■ **Work instructions**:
Review the material and extract every line in which the word "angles" occurs.
.....
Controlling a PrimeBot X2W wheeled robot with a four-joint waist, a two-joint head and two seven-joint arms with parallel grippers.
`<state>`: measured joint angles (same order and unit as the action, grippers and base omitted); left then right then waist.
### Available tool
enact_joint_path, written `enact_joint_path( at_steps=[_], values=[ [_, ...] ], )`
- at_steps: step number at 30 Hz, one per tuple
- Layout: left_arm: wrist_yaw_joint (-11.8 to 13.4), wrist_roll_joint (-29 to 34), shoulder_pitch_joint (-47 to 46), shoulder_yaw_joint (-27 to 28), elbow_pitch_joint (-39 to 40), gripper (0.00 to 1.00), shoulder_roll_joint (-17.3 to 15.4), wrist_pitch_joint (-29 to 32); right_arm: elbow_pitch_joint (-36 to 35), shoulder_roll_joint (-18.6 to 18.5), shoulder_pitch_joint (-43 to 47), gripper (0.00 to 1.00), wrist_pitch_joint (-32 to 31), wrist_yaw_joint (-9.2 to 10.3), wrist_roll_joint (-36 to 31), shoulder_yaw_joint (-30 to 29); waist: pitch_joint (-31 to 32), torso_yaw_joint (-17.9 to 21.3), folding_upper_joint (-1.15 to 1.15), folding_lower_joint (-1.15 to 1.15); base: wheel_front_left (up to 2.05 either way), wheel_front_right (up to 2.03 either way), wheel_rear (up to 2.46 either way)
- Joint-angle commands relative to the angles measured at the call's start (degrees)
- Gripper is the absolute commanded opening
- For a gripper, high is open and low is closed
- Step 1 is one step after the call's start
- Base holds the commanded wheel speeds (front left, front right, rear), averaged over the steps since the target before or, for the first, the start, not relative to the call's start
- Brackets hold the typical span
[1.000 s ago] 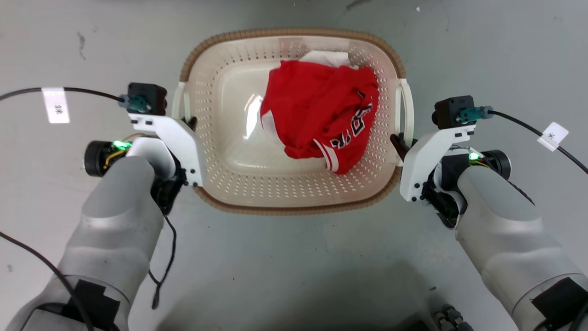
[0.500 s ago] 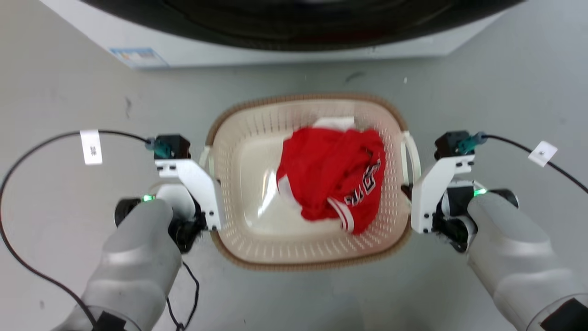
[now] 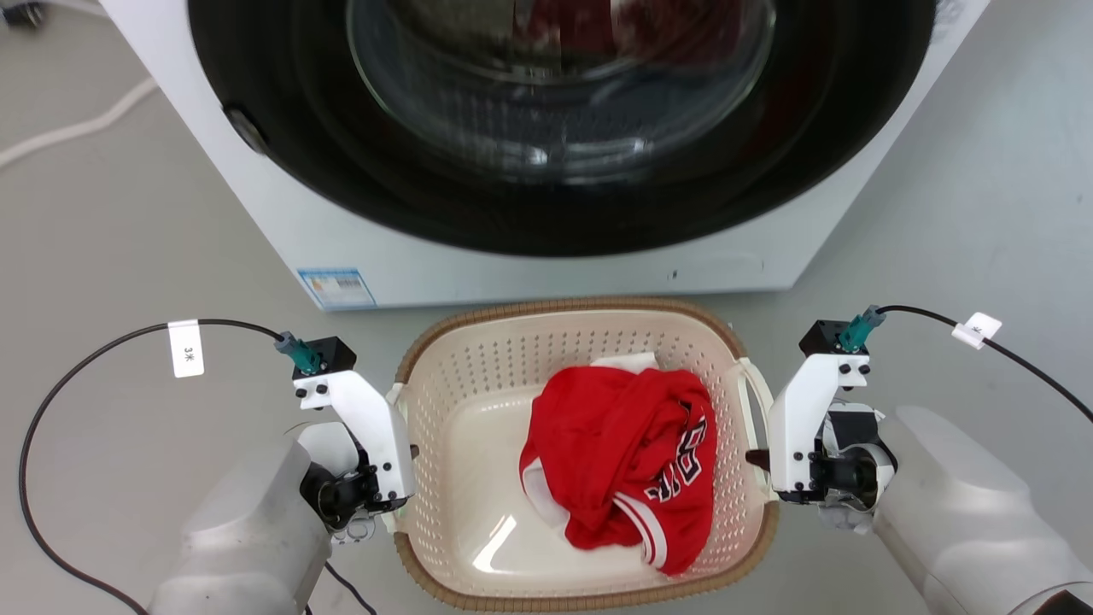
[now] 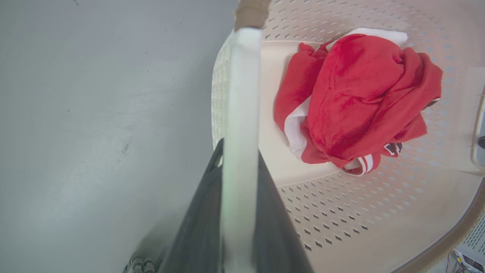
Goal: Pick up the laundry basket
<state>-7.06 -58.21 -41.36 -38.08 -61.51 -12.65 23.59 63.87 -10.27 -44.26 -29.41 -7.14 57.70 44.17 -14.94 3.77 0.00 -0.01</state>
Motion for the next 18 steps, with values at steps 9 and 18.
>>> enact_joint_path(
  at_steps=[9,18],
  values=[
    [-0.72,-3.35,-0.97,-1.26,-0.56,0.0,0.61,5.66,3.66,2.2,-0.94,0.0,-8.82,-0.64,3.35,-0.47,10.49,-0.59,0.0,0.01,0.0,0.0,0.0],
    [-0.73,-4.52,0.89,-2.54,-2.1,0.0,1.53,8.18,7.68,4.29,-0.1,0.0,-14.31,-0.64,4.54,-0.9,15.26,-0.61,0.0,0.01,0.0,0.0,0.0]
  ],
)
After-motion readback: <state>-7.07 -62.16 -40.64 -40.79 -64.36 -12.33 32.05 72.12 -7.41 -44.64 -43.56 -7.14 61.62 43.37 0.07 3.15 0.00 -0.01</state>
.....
■ **Answer area**:
`<state>`: measured joint angles (same order and unit as the action, grippers and base omitted); left then right then waist.
- Joint-angle commands relative to the angles measured at the call's start (degrees)

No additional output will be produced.